This technical guide is intended both for those researchers who are completely new to the method and for those who use deconvolution, but would like a better appreciation of how the method works and the present state of the art. We will first briefly explain the principles of deconvolution and then describe the different types of deconvolution methods currently available. Next we discuss practical considerations and limitations in applying the techniques. Finally, we describe improved deconvolution algorithms, which are currently being developed.
II. CONVOLUTION AND DECONVOLUTION
The magnified image of a specimen observed by eye or a digital camera mounted on a microscope is not a perfect representation of the specimen. The image is blurred or convolved by the microscope optics and some information is lost (Fig. 1A). This is an inevitable consequence of how objective lenses work and there are no simple ways round the problem (Hecht, 2002). The nature of image convolution in fluorescence microscopy is appreciated most easily by viewing small spherical fluorescent beads (with diameters in the order of hundreds of nanometers; Figs. 1B-1D). When the beads used are smaller than the smallest detail that the optics can resolve (i.e., subresolution, 50 to 200nm), they form effective single point sources of light and the image resulting from a single bead is known as the point spread function (PSF), being a record of how much the microscope has spread or blurred a single point while imaging it (Jonkman et al., 2003; Figs. 1B-1D). Such images consist of a series of concentric rings in three dimensions (so-called airy rings) of out-of-focus light around points of light (Figs. 1B and 2A). The PSF is a three-dimensional function, describing how the image of a subresolution point is blurred in the z dimension as well as in x and y, and it varies between different objectives, those with higher numerical apertures giving less blurring (Figs. 1B-1D). Wide-field, confocal, and multiphoton imaging configurations all have their own characteristic PSFs. A biological specimen may be thought of as a collection of subresolution points, each of which is convolved by the objective's PSF independently. Mathematically, convolution involves replacing each point in the specimen by a point spread function during the process of image formation. It is the combination of out-of-focus light from these overlapping PSFs in and beyond the plane of focus that leads to the familiar blur in widefield fluorescence images (Figs. 3A and 4A).
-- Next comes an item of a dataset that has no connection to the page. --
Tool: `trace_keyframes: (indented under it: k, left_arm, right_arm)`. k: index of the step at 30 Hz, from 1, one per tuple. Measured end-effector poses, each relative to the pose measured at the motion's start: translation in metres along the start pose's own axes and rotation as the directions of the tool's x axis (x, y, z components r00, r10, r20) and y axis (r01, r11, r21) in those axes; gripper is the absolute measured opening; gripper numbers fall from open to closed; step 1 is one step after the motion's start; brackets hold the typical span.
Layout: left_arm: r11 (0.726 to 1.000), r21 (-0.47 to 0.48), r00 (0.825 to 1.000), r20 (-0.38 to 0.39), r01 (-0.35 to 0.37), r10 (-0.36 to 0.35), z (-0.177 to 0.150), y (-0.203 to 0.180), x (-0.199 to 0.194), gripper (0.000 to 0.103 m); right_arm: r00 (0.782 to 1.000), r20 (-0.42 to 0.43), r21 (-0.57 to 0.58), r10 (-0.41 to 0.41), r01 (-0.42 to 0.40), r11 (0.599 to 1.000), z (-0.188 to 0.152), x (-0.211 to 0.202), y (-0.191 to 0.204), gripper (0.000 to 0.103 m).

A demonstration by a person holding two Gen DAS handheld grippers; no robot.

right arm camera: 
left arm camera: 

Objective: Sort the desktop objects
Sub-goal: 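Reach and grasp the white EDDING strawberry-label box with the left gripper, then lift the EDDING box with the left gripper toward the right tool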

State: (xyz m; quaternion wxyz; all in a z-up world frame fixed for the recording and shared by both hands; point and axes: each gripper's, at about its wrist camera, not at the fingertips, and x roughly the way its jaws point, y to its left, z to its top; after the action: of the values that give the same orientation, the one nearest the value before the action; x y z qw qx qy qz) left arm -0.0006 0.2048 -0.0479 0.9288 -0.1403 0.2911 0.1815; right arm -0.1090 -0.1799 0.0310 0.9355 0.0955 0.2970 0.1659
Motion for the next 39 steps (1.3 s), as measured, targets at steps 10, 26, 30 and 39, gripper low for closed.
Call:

Image deconvolution refers to a mathematical process by which the effects of image convolution by the microscope are reduced or reversed to allow one to reproduce more closely the detail present in the original specimen (Agard, 1984; Hiraoka et at., 1990; Figs. 3B and 4B-4H). The more advanced deconvolution methods attempt to reassign this out-of-focus light to its point of origin (i.e., converting airy rings back into single point sources of light); the resulting image should be sharper with increased contrast and under certain circumstances Z resolution (Figs. 3B, 4B, 4C, 4E and 4G; Agard, 1984; Agard et al., 1989).
III. DECONVOLUTION, DEBLURRING, AND IMAGE RESTORATION
Given the raw image and the PSF for the imaging system it should, in principle, be possible to reverse the convolution of an object by the microscope mathematically, according to a simple relationship-the so-called "linear inverse filter" (Technical Summary 1). However, in practice, simple reversal of convolution is not possible, primarily because of the confounding effect of noise in image data, which becomes amplified during this process (Technical Summary 1). Several fundamentally different deconvolution approaches of varying complexity have been developed to overcome this problem (see Table I; Agard, 1984; Agard et al., 1989; Holmes et al., 1995; van Kempen et al., 1997).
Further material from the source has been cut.